5. What about those darn slugs? We don’t normally suggest spraying insects, but then again slugs are water-loving molluscs, more closely related to octopus than lady beetles. When you spray anything, even a homemade or organic spray, you are killing something in the ecosystem that exists with reason. For example, if you spray and kill the aphids that linger on your cherry shrub, you are going to starve the local ladybug population. That being said, if you are still building your garden soil and find it stays too wet too long, you may have a problem with slugs. If you need a quicker solution to getting rid of slugs consider spraying household ammonia (Yes it is sold as a common household cleaning solution at grocery stores and is a combination of nitrogen and hydrogen — NH4). Mix a 7:1 part solution of water to ammonia and spray it on plants and soil in the evening or very early morning when slugs are on damp plants and soil but flying insects are waiting for the sun and warmth before they emerge. This will add some needed nitrogen to your soil and deal with the slug problem all at once! (Read further about a household solution for ants around buildings on the donnabalzer.com blog.)

6. Encourage Pollinators.  Honey Bees are loved and adored by everyone for their sweet sugary spit or – as we call it – honey. But in North America honey bees are actually introduced and are feral insects.  This means they were never native here but have gone wild in parts of the country. If you really want to support the natural ecology in your garden or despite your garden, grow a range of flowering plants, especially herbs. Diversity is king and if you can grow a cilantro plant or poppy or big daisy and attract a bumble bee then you have helped build up populations of local insects and that in itself builds and supports our environment. Support pollinating bees, bats, moths and birds. We love you all and are managing our gardens to respect and encourage, rather than kill you.

7. Use cover crops.  Cover crops such as fall rye, peas, buckwheat and barley provide many benefits: they prevent erosion by rooting into the soil so it will not wash or blow away. They shade your otherwise unused beds so there is less evaporation, and they feed the microbes when the garden is otherwise unproductive! Did you know that through photosynthesis plants can offer up sugars to soil microbes below? In return, the microbes exchange minerals for the sugar. This symbiotic relationship means more nutrition for your plants (now and in the future) with fewer inputs needed from you. Different cover crops are thought to encourage different microbes and commercial organic farmers orchestrate long-term rotations.
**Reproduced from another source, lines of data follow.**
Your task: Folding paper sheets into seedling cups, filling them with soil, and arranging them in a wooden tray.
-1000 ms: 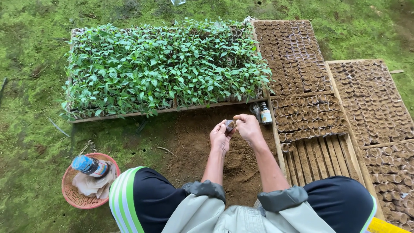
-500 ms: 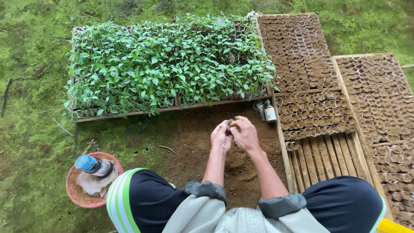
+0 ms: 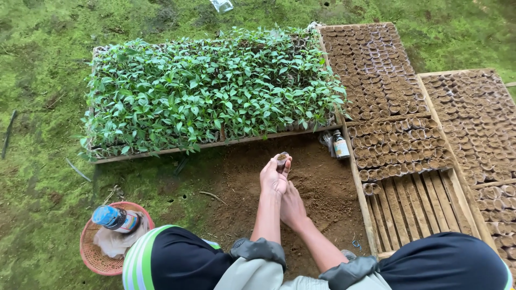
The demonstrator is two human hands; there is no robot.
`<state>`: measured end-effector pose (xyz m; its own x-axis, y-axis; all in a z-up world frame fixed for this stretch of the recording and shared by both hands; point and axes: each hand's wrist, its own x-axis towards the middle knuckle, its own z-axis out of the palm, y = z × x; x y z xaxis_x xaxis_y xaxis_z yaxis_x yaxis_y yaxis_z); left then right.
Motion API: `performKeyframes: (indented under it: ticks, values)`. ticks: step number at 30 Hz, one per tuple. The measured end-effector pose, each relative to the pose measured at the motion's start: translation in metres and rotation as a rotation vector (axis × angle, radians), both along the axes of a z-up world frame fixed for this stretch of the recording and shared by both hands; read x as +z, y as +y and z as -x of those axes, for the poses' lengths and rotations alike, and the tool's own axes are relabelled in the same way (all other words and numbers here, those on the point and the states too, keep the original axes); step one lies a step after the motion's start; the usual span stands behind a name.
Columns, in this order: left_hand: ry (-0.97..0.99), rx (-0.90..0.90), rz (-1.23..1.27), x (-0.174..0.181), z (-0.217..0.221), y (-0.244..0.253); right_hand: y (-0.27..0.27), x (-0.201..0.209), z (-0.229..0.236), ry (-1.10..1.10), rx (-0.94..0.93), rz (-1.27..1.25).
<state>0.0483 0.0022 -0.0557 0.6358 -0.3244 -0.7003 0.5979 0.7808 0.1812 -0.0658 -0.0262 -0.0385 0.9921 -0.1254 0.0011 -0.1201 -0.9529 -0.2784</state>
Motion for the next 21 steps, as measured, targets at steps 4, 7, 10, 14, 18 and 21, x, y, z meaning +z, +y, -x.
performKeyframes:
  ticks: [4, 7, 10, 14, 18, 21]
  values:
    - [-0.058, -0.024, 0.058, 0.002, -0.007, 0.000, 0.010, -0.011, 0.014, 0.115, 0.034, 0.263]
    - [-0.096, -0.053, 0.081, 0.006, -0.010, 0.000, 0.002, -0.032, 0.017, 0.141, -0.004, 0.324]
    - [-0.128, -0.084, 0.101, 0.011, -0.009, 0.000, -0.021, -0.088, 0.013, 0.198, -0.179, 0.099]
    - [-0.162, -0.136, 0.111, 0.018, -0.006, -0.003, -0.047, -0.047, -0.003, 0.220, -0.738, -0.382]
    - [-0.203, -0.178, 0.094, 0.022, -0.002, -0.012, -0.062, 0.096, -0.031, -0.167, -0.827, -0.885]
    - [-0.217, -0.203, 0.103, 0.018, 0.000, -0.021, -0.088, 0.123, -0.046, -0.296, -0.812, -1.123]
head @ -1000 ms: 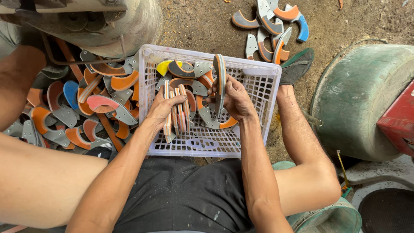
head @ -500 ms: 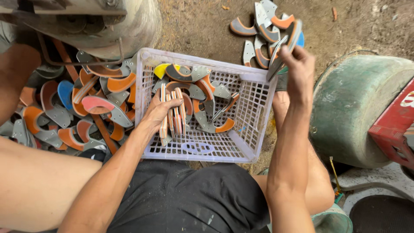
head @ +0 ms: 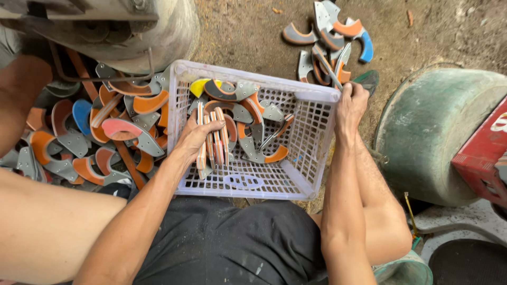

One farmer we met used a perennial cover crop of alfalfa for four to ten years between each and every carrot crop so he could grow healthy organic, pest-free carrots.

8. Lawns, and other mono crops, are not sustainable. The reason it is tough (impossible?) to grow an organic lawn that looks as beautiful as the chemically treated ones is because it is a monoculture crop. It consists of only 1 species of plant: usually just Kentucky Blue Grass.

Combine all of the other points in this document to understand that an organic garden is not just about “not spraying”. Instead, it is about encouraging diversity so that all critters can thrive and benefit your garden and plants. The more the other critters do, the less you’ll have to do, so it benefits you too. The key to organic gardening? Grow a variety of plants to keep the whole system thriving!